Ale jak? Kiedy? Co jest między wami? - za dużo pytań jak na tak
wczesną porę.
-Nie
rób z tego afery, pogadamy po zajęciach – powiedziałam wchodząc
do klasy Zajęłam miejsce obok Luke, który odsunął mi krzesło.
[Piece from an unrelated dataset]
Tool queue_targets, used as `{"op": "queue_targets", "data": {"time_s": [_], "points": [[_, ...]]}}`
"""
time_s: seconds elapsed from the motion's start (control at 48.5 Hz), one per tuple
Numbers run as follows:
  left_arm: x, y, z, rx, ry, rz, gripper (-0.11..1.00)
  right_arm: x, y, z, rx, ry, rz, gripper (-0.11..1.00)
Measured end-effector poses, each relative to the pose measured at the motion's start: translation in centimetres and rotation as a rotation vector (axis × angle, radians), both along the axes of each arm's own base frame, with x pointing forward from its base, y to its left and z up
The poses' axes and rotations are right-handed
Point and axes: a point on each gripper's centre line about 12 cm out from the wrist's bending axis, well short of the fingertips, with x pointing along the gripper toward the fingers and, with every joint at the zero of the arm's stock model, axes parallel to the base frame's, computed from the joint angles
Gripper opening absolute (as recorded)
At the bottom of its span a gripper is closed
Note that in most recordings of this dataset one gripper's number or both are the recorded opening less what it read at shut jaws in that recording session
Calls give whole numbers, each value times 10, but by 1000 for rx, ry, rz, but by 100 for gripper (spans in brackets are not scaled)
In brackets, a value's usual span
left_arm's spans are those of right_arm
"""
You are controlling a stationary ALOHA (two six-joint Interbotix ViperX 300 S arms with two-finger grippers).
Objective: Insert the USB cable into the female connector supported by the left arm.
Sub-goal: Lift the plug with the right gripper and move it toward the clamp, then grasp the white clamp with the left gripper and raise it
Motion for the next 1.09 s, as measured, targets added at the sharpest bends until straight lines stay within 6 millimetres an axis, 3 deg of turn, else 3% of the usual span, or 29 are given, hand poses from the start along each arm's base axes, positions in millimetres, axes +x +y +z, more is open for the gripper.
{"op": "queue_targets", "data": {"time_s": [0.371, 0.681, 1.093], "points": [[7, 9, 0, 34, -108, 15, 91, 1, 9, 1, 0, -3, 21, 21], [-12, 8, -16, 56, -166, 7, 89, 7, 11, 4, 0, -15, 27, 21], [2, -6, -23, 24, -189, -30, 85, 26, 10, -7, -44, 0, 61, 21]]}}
Podziękowałam wyjmując zeszyt i długopis.
-Jak
było? - wyszeptał, a ja uniosłam w górę kciuka i szeroko się
uśmiechnęłam. Poczochrał mnie po głowie i zaczął coś
notować...
**
-Jeszcze
niedawno nie byłaś zainteresowana nawet rozmowa na jego temat, a
teraz nagle widzę was razem? - Holly wkurzyła się na mnie po
krótkiej opowieści, na temat Zayna u mnie w domu. Nie zrobiłam
przecież jej tego specjalnie, jakby chłopak był nią
zainteresowany, to na pewno nie nocował by u mnie i nie zaprosiłby
mnie na bankiet piątkowy.
-Przepraszam,
jeśli cię to zabolało – wyszeptałam mieszając łyżeczka w
swojej kawie.
-Głuptasie!
- chwyciła mnie za rękę – nie przepraszaj, całe szczęście
Chris zniknął z twojego życia – uśmiechnęła się dając mi
otuchę.
-Już
myślałam, że będziesz się gniewać- pokręciła głowa biorąc
łyk swojego napoju.
-A
teraz mi powiedz jedno – zaczęła patrząc mi w oczy – zerwałaś
z chłopakiem. Jesteś wolna, nagle pojawia się Lucas, które jest
nieziemski. I z drugiej strony najseksowniejszy biznesmen. -
wstrzymała oddech udając rozmarzenie się na jego temat.
-Co
mam ci powiedzieć? - udałam głupią, bo sama nie chcę znać
odpowiedzi na takie pytanie.
-Będzie
coś między wami? Bo wiesz jak nie, to ja chętnie przyjmę ich
obu...
-Holly!
- skarciłam ją – Luke jest moim dobrym kolegom, może mieć
mnóstwo dziewczyn, a nie akurat taką mnie. A Zayn... - przerwałam
zapominając literek. - Nic nie wiem..
-Spaliłaś
buraka! - wypiszczała doprowadzając mnie do jeszcze większego
zawstydzenia.
-Przestań
– wyszeptałam pijąc kilka łyków kawy i wyjmując portfel –
muszę lecieć.
Wyszłam
zabierając kurtkę na zewnątrz. Słyszałam jak dziewczyna stara
się mnie zatrzymać, ale wolałam już iść. Nie lubię
niezręcznych rozmów, szczególnie kiedy nie myślę o takich
tematach. Na prawdę, jeszcze ani razu nie pomyślałam o nowym
związku. Przecież nie minął nawet tydzień od mojego zerwania.
Trochę czasu każdy potrzebuje.
Ze
względu na ładną pogodę i brak auta, muszę iść do domu
spacerkiem. Przynajmniej się trochę dotlenię i pomyślę co by tu
robić przez resztę dnia. Oczywiście mogę spędzić parę godzin
leżąc i nadrabiając supernatural. Kocham ten serial i mogę go
oglądać cały czas. Ale z drugiej strony od poniedziałku mam
matury i może powinnam sobie przypomnieć cały materiał z chemii?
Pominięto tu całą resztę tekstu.